In nuclear medicine, a particular radionuclide is administered to the patient, in order to investigate a specific physiological phenomenon by a special detector, generally a gamma camera, outside the body. The injected radionuclide is selectively deposited in certain organs (thyroid, kidney, etc.) can be seen from the gamma camera the size, shape and function of these bodies. Most of these procedures are diagnostic, although some radionuclides are administered for therapeutic purposes.

Useful radionuclides in nuclear medicine are as follows:

  • Diagnosis "in life" emitting: gamma short half-life (technetium-99 metastable, indium-111, iodine-131, xenon-133 and thallium-201) and positron emitters average life ultrashort (carbon-11, oxygen -15. fluorine-18 and Rubidium-82).
  • Diagnosis " in vitro ": gamma emitters (iodine-125, chromium-51 and cobalt-57) and beta emitters (tritium and sodium-24).
  • Therapy: beta emitters (iodine-131, yttrium-90 and estrocio-90).

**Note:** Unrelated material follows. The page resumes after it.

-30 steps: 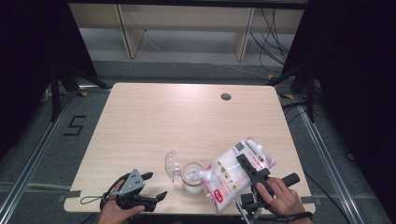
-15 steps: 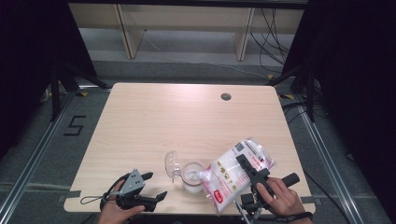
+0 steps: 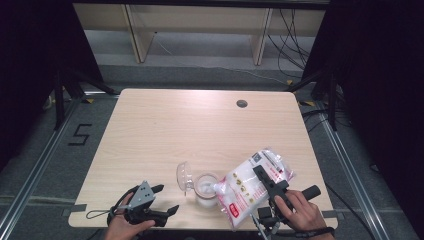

Nuclear Medicine "in life": use of radiopharmaceuticals

Radiopharmaceuticals are substances that can be administered to the living body for diagnostic or therapeutic purposes, investigating the functioning of an organ. Currently used for diagnostic radiopharmaceuticals 100 to 300.

The isotopes used have short half-lives of minutes, hours or days and are prepared in radiopharmacy laboratories thus ensuring their properties and purity.

Radiopharmaceuticals are usually given as part of or attached to single molecules to be distributed more complex organs you wish to explore molecules.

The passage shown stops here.